=== Begin Enclosure ===

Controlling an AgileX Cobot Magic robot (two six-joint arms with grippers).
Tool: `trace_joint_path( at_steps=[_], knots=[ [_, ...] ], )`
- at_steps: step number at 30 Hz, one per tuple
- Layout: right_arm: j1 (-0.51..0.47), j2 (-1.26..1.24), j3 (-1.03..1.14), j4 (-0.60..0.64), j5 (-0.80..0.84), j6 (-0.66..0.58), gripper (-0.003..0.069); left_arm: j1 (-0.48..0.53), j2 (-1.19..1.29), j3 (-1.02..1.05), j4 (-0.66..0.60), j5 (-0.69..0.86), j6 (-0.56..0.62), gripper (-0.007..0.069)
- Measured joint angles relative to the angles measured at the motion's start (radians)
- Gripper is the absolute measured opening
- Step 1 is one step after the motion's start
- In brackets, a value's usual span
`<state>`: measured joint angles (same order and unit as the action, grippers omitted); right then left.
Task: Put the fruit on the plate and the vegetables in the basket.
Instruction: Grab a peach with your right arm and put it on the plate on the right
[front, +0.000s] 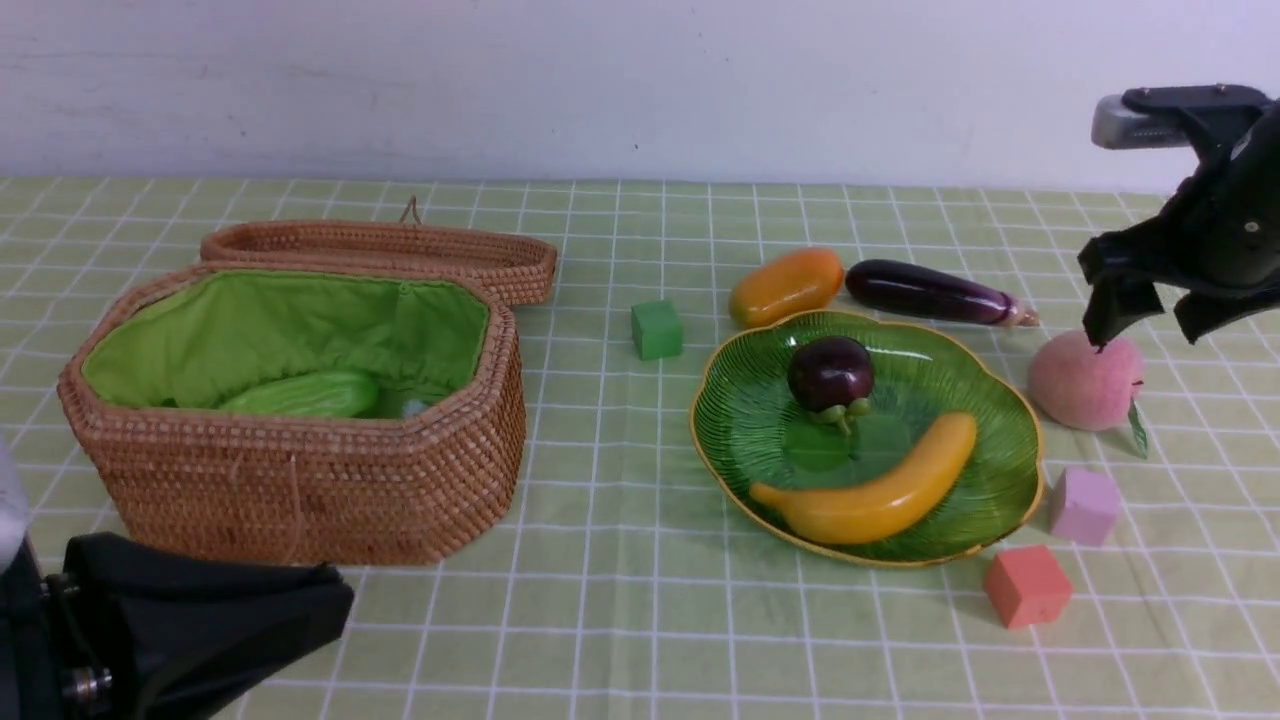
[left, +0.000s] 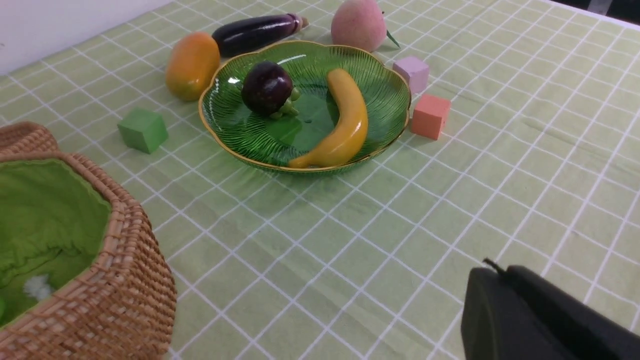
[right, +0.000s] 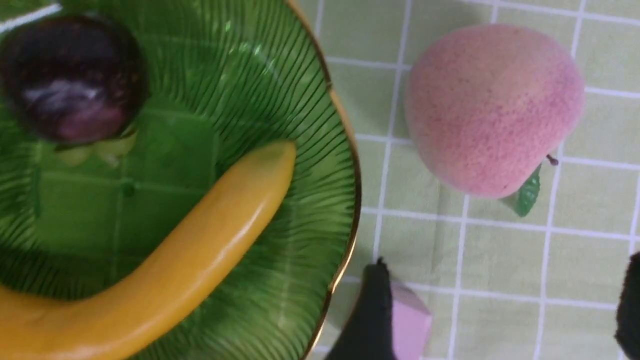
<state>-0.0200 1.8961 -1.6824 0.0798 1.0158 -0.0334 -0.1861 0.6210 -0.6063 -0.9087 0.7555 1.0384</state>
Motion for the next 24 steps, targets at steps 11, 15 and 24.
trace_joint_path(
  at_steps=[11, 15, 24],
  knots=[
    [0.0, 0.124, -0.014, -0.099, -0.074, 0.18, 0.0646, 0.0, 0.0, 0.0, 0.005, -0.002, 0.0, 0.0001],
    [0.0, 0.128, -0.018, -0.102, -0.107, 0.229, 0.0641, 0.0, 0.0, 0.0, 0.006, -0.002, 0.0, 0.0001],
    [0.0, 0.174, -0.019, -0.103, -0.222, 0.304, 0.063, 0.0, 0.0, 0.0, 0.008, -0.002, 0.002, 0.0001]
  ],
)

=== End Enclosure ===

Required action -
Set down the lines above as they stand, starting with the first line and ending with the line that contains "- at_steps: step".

Exercise result -
Controlling an AgileX Cobot Magic robot (two six-joint arms with grippers).
Tool: `trace_joint_path( at_steps=[_], knots=[ [_, ...] ], )`
- at_steps: step number at 30 Hz, one per tuple

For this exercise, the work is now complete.